Re-read that last sentence, because we’re going to come back to it in just a few moments.

[edit]

The researchers also shelved a draft letter they had prepared for Transportation Secretary Norman Y. Mineta to send, warning states that hands-free laws might not solve the problem.

That letter said that hands-free headsets did not eliminate the serious accident risk. The reason: a cellphone conversation itself, not just holding the phone, takes drivers’ focus off the road, studies showed.

The research mirrors other studies about the dangers of multitasking behind the wheel. Research shows that motorists talking on a phone are four times as likely to crash as other drivers, and are as likely to cause an accident as someone with a .08 blood alcohol content.

Pause.

Re-read that last paragraph please.

Four times more likely to crash.

As likely to cause an accident as someone who is legally drunk.

[edit]

Dr. Jeffrey Runge, then the head of the highway safety agency, said he grudgingly decided not to publish the Mineta letter and policy recommendation because of larger political considerations.

At the time, [the Republican held] Congress had warned the agency not to use its research to lobby states. Dr. Runge said transit officials told him he could jeopardize billions of dollars of its financing if [the Republican held] Congress perceived the agency had crossed the line into lobbying.

[edit]

Not all the research went unpublished. The safety agency put on its Web site an annotated bibliography of more than 150 scientific articles that showed how a cellphone conversation while driving taxes the brain’s processing power, impairing reaction time. But the bibliography included only a list of the articles, not the one-page summaries of each one written by the researchers.

Chris Monk, who researched the bibliography for 18 months, said the exclusion of the summaries took the teeth out of the findings.

“It became almost laughable,” Mr. Monk said. “What they wound up finally publishing was a stripped-out summary.”

The difference between a bibliograph and an annotated bibliography is the difference between something that gets read and something that doesn’t.

You really ought to read the whole article because I’ve left out some important parts for the sake of brevity.

In 2003 I was in the worst car accident I’ve ever been in. Fortunately it wasn’t too bad. I was pulling out of a parking lot, looked left, saw that it was clear, looked right, the cars were stopped and the driver (who was going to turn into the parking lot I was going to come out of), waved me on.

I pulled out and was immediately hit by a teenager on a cell phone traveling about 50MPH on a narrow, winding road. Fortunately she only hit the front bumper of my month-old car.

A few seconds later she would have hit the driver’s side door.

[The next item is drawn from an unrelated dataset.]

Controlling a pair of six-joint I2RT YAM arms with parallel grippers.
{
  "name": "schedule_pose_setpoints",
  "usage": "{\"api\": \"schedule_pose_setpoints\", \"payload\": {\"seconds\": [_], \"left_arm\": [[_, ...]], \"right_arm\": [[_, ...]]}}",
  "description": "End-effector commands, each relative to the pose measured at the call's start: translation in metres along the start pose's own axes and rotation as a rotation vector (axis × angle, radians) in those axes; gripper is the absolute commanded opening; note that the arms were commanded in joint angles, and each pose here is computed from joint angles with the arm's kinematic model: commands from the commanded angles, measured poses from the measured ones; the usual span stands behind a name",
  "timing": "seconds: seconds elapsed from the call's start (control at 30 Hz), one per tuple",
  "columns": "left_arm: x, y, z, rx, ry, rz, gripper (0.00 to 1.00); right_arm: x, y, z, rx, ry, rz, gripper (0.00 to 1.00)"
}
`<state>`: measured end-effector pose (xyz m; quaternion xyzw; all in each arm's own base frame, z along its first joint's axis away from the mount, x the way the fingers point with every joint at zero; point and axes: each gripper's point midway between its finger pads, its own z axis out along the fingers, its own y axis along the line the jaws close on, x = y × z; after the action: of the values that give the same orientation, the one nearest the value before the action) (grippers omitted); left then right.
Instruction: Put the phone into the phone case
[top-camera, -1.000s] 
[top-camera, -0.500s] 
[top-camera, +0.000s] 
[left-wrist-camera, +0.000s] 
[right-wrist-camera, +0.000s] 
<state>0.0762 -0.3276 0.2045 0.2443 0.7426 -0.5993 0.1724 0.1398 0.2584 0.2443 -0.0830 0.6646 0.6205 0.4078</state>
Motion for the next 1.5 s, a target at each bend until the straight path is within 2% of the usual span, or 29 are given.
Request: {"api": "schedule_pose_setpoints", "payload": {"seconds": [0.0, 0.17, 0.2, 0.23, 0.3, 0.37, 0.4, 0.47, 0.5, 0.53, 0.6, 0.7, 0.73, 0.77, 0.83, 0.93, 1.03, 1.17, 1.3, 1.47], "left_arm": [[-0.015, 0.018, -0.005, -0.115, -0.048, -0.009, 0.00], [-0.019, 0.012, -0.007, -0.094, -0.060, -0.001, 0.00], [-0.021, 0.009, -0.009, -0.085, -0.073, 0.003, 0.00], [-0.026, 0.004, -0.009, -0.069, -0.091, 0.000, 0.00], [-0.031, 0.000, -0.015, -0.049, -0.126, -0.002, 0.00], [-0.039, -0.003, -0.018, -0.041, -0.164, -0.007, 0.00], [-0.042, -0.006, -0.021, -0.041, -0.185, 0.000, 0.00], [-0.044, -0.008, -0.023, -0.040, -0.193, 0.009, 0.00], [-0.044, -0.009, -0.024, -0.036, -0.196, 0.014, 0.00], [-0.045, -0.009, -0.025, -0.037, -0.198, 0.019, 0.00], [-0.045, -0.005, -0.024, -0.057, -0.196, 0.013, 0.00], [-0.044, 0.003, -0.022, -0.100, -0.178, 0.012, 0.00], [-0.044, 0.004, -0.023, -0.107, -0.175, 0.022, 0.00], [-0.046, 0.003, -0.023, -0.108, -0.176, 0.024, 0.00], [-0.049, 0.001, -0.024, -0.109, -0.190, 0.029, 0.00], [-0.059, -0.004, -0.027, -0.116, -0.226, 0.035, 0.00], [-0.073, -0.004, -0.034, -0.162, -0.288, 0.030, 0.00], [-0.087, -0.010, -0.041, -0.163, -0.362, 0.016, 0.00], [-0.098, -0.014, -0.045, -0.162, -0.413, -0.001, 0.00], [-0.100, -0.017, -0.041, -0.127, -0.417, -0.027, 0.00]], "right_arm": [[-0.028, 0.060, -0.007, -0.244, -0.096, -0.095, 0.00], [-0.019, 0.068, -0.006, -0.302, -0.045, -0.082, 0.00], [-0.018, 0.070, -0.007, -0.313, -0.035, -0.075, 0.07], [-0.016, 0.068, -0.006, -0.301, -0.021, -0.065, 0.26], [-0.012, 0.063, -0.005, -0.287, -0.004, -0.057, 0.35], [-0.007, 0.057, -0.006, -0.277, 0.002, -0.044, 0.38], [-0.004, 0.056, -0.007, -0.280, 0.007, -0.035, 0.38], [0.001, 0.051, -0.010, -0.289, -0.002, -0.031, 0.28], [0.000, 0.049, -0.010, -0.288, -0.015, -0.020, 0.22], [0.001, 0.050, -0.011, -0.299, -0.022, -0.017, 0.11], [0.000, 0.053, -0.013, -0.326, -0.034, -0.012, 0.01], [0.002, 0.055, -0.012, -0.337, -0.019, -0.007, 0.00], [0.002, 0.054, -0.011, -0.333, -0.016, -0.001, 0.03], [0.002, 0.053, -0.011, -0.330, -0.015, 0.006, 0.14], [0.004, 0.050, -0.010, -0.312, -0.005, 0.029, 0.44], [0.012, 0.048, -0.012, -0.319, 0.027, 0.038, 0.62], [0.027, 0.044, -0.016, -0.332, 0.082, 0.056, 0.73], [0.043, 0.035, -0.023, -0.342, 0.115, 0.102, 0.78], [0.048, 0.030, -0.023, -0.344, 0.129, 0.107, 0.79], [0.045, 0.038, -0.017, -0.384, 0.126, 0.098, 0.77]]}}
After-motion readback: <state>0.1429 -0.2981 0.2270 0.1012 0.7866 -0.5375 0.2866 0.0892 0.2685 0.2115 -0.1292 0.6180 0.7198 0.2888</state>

I was found at fault for the accident because I was entering the flow of traffic. I remain convinced that had she been paying full attention to driving, she could have made the incredibly slight course correction necessary, or at least reached for her horn.

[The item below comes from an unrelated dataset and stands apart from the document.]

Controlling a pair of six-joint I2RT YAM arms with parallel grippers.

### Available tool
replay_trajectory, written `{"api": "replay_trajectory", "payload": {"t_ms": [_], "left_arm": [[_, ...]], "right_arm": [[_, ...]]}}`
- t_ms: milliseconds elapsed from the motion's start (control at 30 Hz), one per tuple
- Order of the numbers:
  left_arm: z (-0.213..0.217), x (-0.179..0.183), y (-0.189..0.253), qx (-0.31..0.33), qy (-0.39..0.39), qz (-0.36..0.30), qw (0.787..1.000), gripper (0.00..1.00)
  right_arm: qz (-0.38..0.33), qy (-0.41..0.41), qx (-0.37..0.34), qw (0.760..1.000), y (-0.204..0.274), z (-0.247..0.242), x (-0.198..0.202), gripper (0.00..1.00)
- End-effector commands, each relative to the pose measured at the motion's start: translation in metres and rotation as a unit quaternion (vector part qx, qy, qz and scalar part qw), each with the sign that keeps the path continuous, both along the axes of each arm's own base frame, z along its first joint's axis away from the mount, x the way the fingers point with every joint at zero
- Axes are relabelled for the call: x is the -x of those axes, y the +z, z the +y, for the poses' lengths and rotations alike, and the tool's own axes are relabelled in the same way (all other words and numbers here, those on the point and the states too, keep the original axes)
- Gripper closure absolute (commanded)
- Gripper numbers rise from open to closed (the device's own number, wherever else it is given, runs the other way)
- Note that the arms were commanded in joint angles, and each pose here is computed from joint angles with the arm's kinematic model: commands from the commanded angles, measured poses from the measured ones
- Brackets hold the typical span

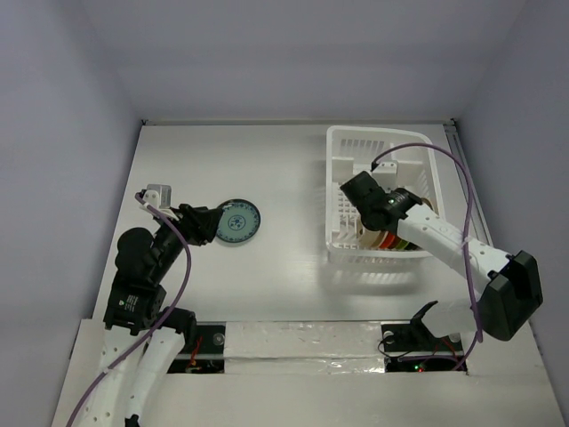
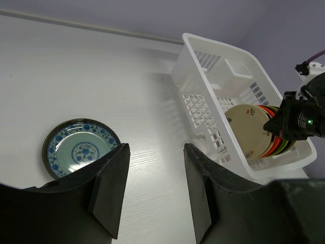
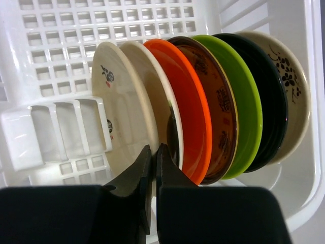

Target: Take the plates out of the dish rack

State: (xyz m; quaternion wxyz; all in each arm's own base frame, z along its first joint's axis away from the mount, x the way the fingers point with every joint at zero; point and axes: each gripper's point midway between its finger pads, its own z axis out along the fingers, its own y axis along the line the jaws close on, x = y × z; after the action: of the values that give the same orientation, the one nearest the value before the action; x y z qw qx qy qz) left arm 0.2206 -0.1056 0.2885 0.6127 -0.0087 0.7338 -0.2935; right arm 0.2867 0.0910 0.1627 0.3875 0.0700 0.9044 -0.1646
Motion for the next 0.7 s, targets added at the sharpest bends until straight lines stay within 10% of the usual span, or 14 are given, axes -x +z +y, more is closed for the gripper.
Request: {"api": "replay_trajectory", "payload": {"t_ms": [0, 667], "left_arm": [[-0.002, 0.001, 0.008, 0.008, -0.004, -0.021, 1.000, 0.57], [-0.002, 0.000, 0.007, 0.008, -0.004, -0.018, 1.000, 0.56]], "right_arm": [[-0.054, -0.015, -0.001, 0.998, 0.039, -0.002, -0.014, 1.00], [-0.106, -0.013, 0.023, 0.994, 0.095, -0.015, -0.018, 1.00]]}}
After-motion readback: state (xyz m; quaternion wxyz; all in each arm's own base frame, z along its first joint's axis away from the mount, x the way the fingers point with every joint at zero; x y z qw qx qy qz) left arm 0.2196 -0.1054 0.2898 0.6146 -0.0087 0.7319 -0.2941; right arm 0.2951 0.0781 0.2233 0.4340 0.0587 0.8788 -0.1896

When I mentioned this to the cop who showed up to take the report he said, “It’s not illegal to talk on a cell phone while driving. People do it all the time.”

(Note: I have since noticed that at least 95% of the time I see a police officer in his/her cruiser, they are on a cell phone.)

That same year, the Republican held Congress was so powerful that they intimidated people into not doing more research about the dangers of using cell phones while driving.

I can’t do anything about that. Hopefully more study will now be done.

But I can do this: I can encourage you to minimize the time spent on the phone while driving. Accidents are avoided by a matter of fractions of seconds’ worth of reaction time. Sometime they are unavoidable. But sometimes they are.

One last time I’ll repeat the quote from above:

Research shows that motorists talking on a phone are four times as likely to crash as other drivers, and are as likely to cause an accident as someone with a .08 blood alcohol content.